After the gestation period is over and the cub is born, the boars start to come out of their dens in early April while, contrary to this, the sows remain with the newborns inside the den till late June at least. Some male Kodiak bears are also able to stay awake throughout Alaska’s winter season and completely let go of denning. This particular hibernating behavior of Kodiak bears has been extensively researched by NASA and other medical professionals. This denning physiology is very interesting to explore. Currently, it’s being researched how these bears are able to sleep through the eight months of winter without eating or drinking, and excreting, and still be able to retain most of their body mass and tone. A clear and precise understanding of their denning behavior can actually help astronauts, and bedridden patients.

Naturally, these bears are active during the day. However, if they face competition and struggle for survival, Kodiak bears tend to be more active at night as well. Since they usually exist in shape of larger groups at one feeding area, they have a complex language.
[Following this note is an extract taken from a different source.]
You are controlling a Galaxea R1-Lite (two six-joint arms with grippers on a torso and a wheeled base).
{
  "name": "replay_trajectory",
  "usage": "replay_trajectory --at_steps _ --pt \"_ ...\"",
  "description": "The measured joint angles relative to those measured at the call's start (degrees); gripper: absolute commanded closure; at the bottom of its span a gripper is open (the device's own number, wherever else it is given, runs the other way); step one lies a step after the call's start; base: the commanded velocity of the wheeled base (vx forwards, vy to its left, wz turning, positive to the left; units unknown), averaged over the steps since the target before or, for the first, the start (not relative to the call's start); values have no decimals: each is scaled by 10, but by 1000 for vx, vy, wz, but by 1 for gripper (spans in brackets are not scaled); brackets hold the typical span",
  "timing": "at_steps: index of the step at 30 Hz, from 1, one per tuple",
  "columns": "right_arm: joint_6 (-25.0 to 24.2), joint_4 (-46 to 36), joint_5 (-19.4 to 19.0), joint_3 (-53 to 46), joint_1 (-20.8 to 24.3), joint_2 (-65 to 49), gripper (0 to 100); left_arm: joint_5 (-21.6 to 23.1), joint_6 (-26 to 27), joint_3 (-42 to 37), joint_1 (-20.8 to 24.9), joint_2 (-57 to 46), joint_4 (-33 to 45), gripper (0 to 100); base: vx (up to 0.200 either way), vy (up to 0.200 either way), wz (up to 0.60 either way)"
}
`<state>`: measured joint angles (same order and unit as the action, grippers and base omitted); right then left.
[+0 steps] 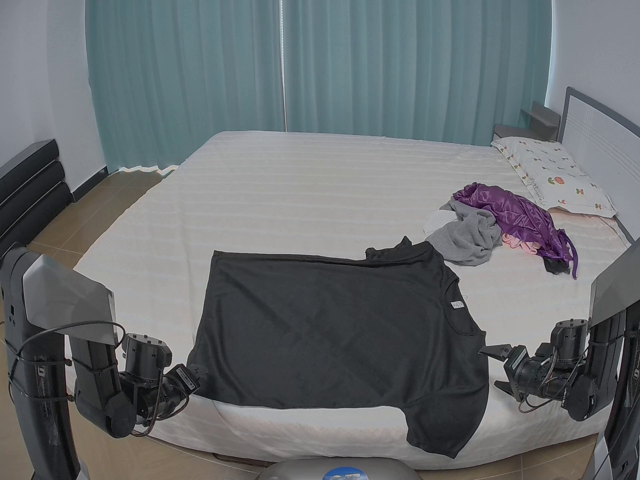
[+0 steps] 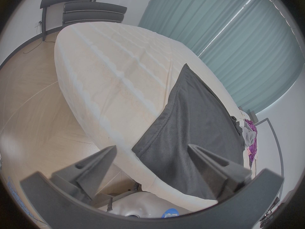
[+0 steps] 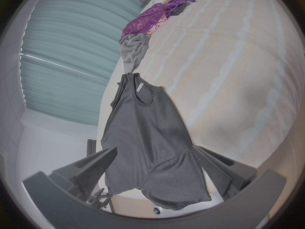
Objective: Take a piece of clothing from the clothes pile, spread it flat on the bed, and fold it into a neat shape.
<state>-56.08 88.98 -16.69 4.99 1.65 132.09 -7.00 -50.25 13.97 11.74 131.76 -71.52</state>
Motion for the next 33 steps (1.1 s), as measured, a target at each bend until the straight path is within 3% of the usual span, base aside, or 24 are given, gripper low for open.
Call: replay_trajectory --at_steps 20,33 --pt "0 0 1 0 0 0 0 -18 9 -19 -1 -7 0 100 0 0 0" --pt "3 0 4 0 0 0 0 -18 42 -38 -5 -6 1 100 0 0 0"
In addition to that, Kodiak bear communities have developed social structures in order to communicate their feelings and steer clear of fights.

Hunting of Kodiak Bears

It’s true that the natives of Kodiak, the Alutiiqs, hunted down Kodiak bears for food, tools, and clothing. They used arrows and spears to carry out the tasks and needed to have an immense amount of courage for hunting the bears. Once the bear had been hunted down and killed, its head would be left behind in the fields out of the respect for the bear’s spirit. The commercial hunting of these bears was carried out throughout the 1800s. The price that was received for their hides was equal to that of a beaver or a river otter’s skin i.e. $10.

Many bears in the past have also been killed in order to protect the cattle. The cattle ranchers had been battling with Kodiak bears for years until all the efforts to control the bears ended in the 1960s. Before that Russian settlers would have huge aggressive dogs that would guard the cattle against Kodiak bears. By 1930s, a number of ways were being experimented by the biologists and the ranchers to prevent the cattle from being killed by the bears.

They went as far as shooting these bears from the airplanes and proposing a bear-free zone by erecting a 9-foot high fence to segregate the Kodiak Island. Such steps began reducing the population of Kodiak bears and so, concerns were raised by the sportsmen. This caused the Federal government to take action against bear control and protect them and their habitat from the ranchers. As a result of their action, stricter regulations were put in place and Kodiak National Wildlife Refuge was formed in 1941.

Nowadays hunters can only kill the bears in accordance with the tight rules and regulations that are issued by the government which help in maintaining the population of Kodiak bears alongside preserving their habitat. Almost 180 Kodiak bears are hunted each year and approximately 5000 residents apply for bear hunting permits out of which only 496 get the chance to hunt. Foreign hunters need to hire a professional guide for about $10,000 to $21,000. The majority of the bears that are hunted are boars.

The bears tend to not harm people as such. Since 75 years, only one individual is reported to have been attacked and killed by a Kodiak bear while each year one person is injured by a bear.

The Alaska’s department of Fish and Game in collaboration with Kodiak National Wildlife Refuge manages Kodiak bears, and the research done about them. They also cooperatively work on protecting the habitat of these bears.

How are Kodiak Bears Different from the Grizzly bears?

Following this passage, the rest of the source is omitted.